• **What the exercise asks**: Quote the listing below in full and exactly as written, but omit every picture.

• **Material provided**:

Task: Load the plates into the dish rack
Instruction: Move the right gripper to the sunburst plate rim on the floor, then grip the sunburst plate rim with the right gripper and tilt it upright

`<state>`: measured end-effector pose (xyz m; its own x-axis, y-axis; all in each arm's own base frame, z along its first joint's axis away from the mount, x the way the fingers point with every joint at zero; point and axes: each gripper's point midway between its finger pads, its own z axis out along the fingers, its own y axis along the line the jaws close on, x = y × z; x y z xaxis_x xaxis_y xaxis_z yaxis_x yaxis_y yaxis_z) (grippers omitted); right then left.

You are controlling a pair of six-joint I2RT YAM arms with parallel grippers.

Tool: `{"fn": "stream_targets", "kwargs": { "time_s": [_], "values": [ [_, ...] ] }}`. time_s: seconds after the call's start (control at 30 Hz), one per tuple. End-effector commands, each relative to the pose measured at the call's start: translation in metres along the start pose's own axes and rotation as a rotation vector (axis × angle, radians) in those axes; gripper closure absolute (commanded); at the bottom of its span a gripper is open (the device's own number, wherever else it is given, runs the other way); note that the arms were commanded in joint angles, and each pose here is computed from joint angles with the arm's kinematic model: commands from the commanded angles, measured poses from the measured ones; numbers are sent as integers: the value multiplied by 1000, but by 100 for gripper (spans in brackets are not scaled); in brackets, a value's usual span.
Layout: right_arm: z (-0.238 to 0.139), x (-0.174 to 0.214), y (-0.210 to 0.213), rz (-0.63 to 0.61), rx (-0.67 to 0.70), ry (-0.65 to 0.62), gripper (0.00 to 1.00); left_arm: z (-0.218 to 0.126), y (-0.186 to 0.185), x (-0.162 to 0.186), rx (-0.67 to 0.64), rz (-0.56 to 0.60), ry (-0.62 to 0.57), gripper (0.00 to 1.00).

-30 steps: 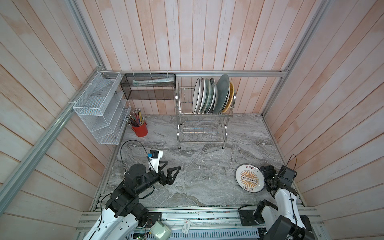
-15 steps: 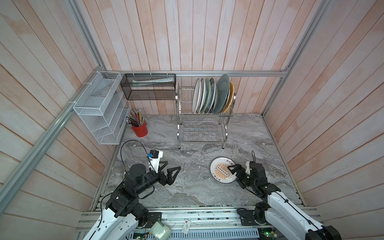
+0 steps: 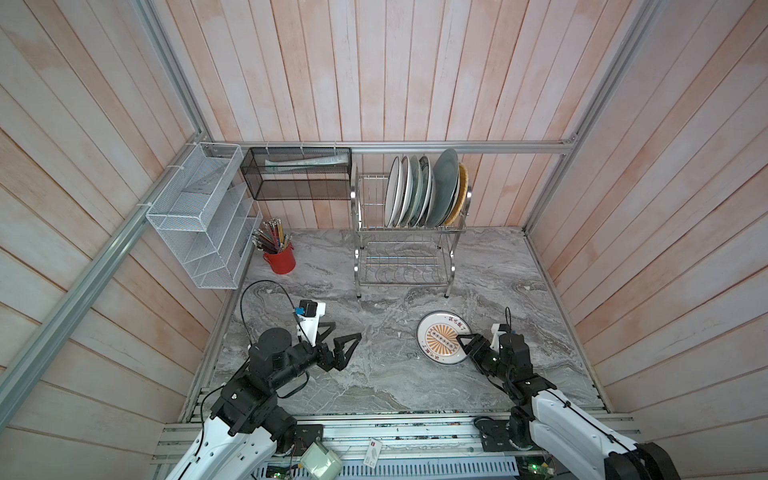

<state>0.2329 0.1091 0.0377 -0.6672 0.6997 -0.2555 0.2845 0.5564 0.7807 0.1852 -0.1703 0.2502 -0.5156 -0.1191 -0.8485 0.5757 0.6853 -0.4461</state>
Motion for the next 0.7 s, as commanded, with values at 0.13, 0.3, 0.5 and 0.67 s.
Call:
{"fn": "stream_targets", "kwargs": {
  "time_s": [0.13,0.3,0.5,0.67],
  "values": [
    [7,22,-55,17,218,85,46,-1,-3,-2,16,12,-15,0],
    [16,30,-59,20,245,156,63,-2,-4,-3,16,14,-22,0],
    [25,36,-65,42,255,192,84,-3,-4,-4,14,15,-26,0],
    [26,35,-62,31,247,199,100,-4,-3,-5,12,14,-31,0]
  ]
}}
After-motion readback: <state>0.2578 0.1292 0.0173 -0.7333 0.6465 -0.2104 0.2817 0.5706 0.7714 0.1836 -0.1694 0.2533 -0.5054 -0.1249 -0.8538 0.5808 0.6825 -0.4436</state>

• **Solution to the exercise**:
Task: Load the plates into the dish rack
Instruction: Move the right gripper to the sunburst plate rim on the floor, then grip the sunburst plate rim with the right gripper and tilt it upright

`<state>`: measured end-effector pose (xyz m; its own x-axis, y-axis; all in each arm's own base frame, z along its first joint's axis away from the mount, x the way the fingers point with every joint at zero; point and axes: each gripper's point midway between its finger pads, its own z axis out along the fingers, its own y axis along the line the jaws close on, x = y × z; x y z xaxis_x xaxis_y xaxis_z yaxis_x yaxis_y yaxis_z) (grippers omitted); right then left.

You are controlling a pair of six-joint I2RT YAM arms with parallel grippers.

Tool: `{"fn": "stream_targets", "kwargs": { "time_s": [_], "values": [ [_, ...] ] }}`. time_s: seconds after the call's start (control at 30 Hz), one per tuple. End-effector commands, each relative to the pose measured at the call's start: translation in metres along the start pose's own axes and rotation as a rotation vector (axis × angle, radians) in those axes; gripper closure absolute (commanded); at the bottom of its span a gripper is open (the device's own number, wherever else it is given, runs the other way); note that the arms were commanded in joint angles, and each pose here is computed from joint angles with the arm's kinematic model: commands from the commanded angles, measured poses from the measured ones; numbers are sent as integers: the value multiplied by 1000, but by 100 for gripper (spans in brackets are not scaled); in brackets, a value's usual span.
Layout: right_arm: z (-0.238 to 0.139), x (-0.174 to 0.214), y (-0.210 to 0.213), rz (-0.63 to 0.61), rx (-0.67 to 0.70), ry (-0.65 to 0.62), gripper (0.00 to 1.00); left_arm: z (-0.218 to 0.126), y (-0.186 to 0.185), x (-0.162 to 0.186), rx (-0.67 to 0.64), rz (-0.56 to 0.60), ry (-0.62 to 0.57), gripper (0.00 to 1.00).

-30 steps: 
-15 steps: 
+0 steps: 

<state>0.2329 0.1091 0.0377 -0.6672 0.6997 -0.2555 0.2845 0.5564 0.7807 0.1852 -0.1703 0.2502 -0.5156 -0.1191 -0.8485 0.5757 0.6853 -0.4461</state>
Motion for the next 0.7 s, as commanded, with values at 0.13, 0.3, 0.5 and 0.67 s.
Call:
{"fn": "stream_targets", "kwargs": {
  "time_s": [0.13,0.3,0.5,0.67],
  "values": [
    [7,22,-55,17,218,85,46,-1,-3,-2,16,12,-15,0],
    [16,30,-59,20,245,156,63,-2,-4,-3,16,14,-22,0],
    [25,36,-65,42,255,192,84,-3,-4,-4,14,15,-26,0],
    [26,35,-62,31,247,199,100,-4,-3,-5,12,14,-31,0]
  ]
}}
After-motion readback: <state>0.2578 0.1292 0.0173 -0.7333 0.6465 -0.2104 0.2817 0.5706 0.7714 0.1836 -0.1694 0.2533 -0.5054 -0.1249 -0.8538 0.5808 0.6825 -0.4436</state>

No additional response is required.